**EXERCISE AIM:** Look through the data for the string "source". Copy every line where it is found.

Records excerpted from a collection
▬▬▬

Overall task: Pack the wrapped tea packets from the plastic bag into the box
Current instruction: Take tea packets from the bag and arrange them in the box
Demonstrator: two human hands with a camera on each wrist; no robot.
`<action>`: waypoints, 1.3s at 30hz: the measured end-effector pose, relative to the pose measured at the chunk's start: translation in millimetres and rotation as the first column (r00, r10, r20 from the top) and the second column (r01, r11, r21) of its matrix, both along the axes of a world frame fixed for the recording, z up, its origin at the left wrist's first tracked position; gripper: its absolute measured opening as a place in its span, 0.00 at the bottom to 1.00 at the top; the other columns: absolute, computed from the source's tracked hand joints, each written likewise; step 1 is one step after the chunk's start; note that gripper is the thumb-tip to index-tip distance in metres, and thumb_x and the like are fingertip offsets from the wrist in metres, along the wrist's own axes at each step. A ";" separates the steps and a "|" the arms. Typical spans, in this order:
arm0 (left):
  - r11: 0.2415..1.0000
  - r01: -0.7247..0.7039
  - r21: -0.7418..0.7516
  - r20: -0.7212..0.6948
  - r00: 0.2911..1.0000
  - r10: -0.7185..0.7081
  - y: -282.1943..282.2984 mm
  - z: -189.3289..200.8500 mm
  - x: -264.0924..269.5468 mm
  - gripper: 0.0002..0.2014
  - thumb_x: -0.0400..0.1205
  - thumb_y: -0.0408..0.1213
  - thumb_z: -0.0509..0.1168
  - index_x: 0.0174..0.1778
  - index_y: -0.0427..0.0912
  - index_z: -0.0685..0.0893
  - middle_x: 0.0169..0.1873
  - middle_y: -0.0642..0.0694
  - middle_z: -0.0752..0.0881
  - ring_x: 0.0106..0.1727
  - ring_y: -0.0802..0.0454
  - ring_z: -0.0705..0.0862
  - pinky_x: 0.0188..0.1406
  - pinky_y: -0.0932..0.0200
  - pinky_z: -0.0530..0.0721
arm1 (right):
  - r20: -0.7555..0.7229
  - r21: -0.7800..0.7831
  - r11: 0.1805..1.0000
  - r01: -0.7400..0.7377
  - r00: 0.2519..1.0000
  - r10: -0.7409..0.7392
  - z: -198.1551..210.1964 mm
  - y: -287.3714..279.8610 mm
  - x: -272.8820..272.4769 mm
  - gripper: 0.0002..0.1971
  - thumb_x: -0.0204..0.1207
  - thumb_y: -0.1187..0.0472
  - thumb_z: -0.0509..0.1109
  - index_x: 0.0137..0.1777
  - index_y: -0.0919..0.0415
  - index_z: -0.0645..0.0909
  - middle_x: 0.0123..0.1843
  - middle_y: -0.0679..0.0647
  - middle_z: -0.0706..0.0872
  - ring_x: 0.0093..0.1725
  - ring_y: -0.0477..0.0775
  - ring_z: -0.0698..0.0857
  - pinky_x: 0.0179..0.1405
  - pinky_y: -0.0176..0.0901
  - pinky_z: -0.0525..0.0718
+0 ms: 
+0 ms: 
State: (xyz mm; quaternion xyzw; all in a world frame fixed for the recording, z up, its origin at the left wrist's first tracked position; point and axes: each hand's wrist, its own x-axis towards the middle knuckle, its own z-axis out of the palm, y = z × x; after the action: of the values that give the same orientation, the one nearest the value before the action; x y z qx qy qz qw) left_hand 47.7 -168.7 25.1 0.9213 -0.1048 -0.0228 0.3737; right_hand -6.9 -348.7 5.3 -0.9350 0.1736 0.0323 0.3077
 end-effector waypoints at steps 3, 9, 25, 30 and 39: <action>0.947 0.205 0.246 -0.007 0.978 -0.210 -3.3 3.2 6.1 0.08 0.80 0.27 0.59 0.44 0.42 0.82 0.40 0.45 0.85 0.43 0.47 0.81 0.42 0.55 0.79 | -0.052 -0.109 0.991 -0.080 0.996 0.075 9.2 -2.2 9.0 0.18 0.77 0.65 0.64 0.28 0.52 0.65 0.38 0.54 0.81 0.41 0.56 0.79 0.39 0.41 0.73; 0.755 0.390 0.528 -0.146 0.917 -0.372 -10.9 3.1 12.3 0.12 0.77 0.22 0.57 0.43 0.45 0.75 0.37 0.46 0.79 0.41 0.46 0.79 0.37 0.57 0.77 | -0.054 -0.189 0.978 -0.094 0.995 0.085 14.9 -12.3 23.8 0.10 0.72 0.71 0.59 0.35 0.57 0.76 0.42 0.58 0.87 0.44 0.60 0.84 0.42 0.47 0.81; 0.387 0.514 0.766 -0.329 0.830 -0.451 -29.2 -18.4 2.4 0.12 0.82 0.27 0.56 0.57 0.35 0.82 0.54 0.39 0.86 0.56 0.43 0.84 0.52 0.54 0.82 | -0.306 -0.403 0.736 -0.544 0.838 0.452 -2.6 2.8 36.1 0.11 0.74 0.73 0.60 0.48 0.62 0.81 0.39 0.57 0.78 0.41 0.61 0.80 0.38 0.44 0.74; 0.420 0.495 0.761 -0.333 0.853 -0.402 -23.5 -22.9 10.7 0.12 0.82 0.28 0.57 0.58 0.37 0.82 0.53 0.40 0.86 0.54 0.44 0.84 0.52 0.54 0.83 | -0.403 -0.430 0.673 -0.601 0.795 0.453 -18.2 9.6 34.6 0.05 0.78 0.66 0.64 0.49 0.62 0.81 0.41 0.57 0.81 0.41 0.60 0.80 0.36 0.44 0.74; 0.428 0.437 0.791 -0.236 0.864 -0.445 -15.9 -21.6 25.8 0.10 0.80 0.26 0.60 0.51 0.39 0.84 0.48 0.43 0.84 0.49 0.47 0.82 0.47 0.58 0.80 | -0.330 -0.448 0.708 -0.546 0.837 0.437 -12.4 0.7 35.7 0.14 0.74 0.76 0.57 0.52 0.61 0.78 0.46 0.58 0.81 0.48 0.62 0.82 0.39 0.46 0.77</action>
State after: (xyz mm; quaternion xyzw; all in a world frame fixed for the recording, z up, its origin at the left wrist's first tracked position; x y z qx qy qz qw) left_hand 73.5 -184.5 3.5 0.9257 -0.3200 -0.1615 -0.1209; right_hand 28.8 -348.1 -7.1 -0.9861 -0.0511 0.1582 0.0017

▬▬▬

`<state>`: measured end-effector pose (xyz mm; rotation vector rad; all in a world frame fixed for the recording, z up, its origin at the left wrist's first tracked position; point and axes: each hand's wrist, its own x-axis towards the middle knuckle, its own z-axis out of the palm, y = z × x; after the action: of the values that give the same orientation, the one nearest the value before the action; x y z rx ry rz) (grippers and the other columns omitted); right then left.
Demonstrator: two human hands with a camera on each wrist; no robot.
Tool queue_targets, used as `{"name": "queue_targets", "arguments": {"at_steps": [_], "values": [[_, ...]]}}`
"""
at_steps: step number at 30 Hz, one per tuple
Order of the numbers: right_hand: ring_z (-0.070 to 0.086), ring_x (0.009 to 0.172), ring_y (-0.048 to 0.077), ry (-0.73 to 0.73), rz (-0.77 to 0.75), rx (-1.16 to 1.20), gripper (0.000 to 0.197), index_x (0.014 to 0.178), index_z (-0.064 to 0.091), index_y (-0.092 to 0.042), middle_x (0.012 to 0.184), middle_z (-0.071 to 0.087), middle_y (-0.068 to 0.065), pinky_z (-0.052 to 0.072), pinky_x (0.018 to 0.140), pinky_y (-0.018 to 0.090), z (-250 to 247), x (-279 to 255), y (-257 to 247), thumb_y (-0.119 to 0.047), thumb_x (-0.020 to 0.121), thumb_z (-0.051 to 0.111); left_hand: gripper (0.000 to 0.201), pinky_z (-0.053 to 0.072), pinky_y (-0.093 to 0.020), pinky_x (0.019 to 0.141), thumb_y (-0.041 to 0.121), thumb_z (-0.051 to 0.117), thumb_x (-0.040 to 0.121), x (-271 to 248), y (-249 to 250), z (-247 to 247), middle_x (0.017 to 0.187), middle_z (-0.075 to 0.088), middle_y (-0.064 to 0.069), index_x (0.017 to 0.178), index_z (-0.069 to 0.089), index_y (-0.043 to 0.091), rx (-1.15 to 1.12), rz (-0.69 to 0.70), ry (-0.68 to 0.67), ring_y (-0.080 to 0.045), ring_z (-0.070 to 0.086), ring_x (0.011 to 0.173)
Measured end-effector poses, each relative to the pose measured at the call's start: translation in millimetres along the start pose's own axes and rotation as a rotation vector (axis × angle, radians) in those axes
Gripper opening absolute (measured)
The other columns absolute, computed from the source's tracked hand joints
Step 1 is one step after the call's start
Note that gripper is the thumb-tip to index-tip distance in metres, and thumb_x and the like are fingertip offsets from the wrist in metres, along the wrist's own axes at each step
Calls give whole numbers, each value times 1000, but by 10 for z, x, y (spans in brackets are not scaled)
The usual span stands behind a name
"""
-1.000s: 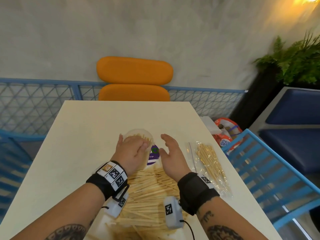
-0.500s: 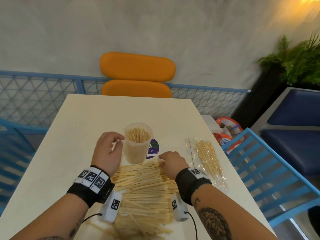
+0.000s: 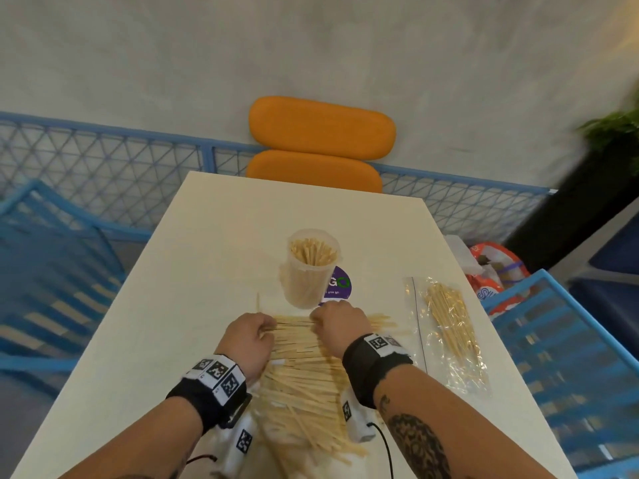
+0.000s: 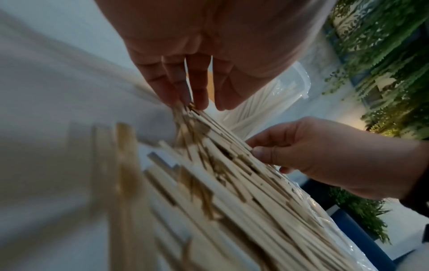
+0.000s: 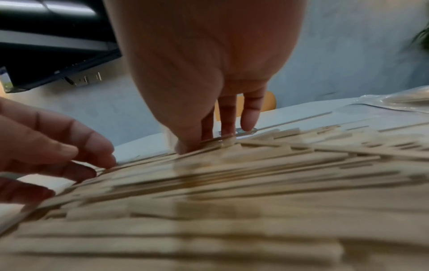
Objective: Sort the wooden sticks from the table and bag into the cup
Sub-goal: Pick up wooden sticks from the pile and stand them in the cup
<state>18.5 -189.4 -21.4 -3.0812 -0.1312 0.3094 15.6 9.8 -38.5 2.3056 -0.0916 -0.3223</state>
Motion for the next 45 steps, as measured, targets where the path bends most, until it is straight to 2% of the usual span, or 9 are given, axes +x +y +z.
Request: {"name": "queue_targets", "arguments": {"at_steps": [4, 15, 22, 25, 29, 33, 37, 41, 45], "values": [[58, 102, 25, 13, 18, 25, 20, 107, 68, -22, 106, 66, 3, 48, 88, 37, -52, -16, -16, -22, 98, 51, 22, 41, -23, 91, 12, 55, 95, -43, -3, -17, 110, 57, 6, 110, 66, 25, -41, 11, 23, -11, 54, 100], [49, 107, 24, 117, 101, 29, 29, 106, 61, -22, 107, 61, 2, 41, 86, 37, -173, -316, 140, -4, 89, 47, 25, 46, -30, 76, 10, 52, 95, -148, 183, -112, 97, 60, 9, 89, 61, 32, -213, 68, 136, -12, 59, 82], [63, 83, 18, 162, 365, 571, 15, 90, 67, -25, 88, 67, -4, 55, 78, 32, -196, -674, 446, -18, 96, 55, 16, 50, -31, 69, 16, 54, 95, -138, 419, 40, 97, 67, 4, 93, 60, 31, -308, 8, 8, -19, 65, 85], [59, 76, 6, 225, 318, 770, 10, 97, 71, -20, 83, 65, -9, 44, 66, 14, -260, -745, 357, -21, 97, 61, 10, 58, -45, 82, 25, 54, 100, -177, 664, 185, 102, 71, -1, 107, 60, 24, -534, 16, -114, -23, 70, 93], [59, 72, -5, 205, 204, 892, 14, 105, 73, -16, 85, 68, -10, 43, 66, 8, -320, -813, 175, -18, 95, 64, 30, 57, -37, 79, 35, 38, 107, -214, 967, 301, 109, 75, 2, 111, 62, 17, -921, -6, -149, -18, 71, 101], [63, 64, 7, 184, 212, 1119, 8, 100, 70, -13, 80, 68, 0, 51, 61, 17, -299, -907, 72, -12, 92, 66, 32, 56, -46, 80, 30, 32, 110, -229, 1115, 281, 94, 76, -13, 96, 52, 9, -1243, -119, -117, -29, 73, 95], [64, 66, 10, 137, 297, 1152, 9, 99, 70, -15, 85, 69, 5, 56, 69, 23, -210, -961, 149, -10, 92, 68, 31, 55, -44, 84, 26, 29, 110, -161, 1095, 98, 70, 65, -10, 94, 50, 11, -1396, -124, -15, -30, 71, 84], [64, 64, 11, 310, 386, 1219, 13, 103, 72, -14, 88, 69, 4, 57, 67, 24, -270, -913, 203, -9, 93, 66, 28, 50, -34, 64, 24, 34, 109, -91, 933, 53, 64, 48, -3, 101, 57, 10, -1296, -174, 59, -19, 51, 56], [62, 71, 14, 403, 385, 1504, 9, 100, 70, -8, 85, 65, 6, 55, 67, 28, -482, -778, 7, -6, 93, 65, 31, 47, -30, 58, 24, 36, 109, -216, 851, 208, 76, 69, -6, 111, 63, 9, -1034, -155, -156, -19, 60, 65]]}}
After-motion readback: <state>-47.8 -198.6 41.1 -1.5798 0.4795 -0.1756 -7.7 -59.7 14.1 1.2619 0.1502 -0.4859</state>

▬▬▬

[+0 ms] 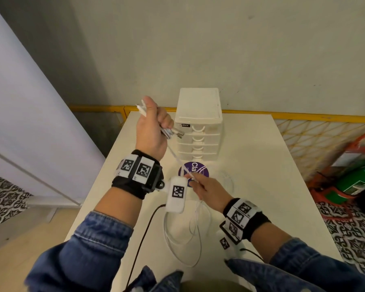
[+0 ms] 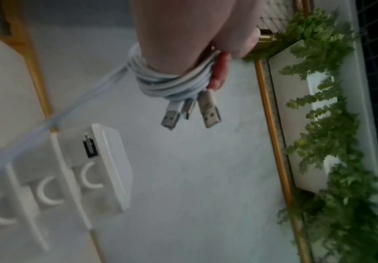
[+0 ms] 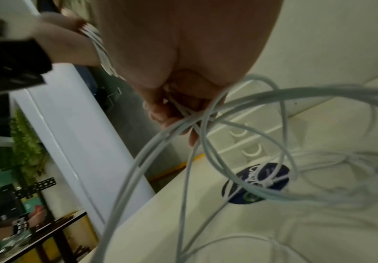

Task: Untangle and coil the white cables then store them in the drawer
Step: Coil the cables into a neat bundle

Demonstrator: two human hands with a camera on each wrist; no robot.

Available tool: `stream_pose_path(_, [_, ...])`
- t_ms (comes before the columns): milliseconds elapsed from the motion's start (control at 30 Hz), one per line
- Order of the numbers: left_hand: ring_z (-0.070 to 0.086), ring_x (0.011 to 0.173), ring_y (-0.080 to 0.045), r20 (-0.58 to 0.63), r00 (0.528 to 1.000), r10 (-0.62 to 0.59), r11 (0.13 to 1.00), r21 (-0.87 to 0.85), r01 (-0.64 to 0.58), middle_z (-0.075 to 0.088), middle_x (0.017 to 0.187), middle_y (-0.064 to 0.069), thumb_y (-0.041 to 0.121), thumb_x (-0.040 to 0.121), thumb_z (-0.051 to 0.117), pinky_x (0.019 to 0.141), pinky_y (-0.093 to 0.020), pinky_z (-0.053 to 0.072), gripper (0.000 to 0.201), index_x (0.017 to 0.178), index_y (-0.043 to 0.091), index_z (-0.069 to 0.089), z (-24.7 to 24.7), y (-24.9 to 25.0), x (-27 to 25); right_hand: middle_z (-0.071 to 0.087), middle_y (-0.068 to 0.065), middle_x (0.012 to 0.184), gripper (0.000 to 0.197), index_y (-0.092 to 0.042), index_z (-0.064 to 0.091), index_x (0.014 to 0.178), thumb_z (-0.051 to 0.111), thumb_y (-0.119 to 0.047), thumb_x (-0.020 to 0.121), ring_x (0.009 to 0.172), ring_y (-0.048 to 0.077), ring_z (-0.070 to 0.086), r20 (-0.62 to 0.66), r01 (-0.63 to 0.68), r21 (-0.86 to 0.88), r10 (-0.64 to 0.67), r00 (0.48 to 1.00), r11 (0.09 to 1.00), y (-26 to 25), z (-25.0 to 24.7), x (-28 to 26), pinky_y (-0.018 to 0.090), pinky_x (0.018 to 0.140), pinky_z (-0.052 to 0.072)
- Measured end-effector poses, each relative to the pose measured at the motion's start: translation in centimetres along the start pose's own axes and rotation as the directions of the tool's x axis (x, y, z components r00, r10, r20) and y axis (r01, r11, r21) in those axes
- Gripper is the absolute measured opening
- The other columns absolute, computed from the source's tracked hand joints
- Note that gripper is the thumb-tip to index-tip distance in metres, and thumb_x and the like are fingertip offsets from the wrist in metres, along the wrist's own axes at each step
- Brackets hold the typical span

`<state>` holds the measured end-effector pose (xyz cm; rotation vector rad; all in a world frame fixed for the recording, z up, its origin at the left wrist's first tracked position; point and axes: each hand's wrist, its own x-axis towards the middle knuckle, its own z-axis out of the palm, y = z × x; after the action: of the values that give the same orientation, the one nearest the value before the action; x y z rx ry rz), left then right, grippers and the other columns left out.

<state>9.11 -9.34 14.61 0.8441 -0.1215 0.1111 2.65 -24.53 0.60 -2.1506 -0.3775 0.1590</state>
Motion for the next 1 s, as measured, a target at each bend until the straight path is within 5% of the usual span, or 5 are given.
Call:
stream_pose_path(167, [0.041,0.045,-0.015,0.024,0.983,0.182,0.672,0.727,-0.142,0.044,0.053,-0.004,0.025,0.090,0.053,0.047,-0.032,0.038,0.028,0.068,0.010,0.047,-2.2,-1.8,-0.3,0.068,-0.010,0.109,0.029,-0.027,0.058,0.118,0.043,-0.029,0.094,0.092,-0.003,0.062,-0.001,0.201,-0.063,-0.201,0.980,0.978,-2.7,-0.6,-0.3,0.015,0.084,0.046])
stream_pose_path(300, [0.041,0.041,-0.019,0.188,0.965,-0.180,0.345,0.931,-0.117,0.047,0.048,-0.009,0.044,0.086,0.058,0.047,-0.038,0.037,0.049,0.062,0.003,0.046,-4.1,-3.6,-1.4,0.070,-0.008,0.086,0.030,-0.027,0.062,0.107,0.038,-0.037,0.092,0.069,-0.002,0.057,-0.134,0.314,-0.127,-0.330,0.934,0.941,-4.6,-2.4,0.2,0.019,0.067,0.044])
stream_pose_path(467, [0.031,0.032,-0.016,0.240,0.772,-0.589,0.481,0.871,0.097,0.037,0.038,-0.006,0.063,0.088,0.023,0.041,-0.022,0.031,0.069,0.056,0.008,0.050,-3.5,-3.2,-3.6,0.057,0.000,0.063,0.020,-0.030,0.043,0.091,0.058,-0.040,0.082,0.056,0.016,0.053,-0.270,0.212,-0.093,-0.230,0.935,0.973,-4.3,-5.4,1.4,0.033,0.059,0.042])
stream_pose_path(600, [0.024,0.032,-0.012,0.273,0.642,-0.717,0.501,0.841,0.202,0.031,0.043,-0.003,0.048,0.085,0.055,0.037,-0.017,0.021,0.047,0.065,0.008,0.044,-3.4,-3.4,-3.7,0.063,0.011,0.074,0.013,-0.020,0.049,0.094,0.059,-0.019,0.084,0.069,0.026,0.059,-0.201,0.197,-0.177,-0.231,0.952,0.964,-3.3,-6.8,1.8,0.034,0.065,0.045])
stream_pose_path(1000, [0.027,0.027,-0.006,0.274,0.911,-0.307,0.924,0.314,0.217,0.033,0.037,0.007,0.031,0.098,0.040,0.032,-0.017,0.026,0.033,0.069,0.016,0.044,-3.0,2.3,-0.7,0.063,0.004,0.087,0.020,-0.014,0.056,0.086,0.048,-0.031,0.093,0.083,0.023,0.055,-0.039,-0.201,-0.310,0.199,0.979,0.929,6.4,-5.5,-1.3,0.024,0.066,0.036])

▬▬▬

**WORKED SOLUTION:**
`<action>`: waypoints, 1.3s at 30hz: the measured end-effector pose, relative to the pose measured at the chunk's start: translation in millimetres and rotation as the first column (r00, r10, r20 from the top) and the second column (r01, r11, r21) of its matrix, both along the axes of a world frame fixed for the recording, z up, its origin at the left wrist's first tracked position; gripper: its absolute measured opening as a place in its span, 0.00 at the bottom to 1.00 at the top; the other columns: absolute, computed from the source's tracked hand joints, each written likewise; step 1 is one step after the chunk's start; note that gripper is the thumb-tip to index-tip distance in metres, and thumb_x and the like are fingertip offsets from the wrist in metres, along the wrist's own axes at each step. A ";" separates the steps and a "|" the arms. Typical spans, in this order:
The other columns absolute, computed from the source's tracked hand joints
- The other columns absolute, computed from the source's tracked hand joints

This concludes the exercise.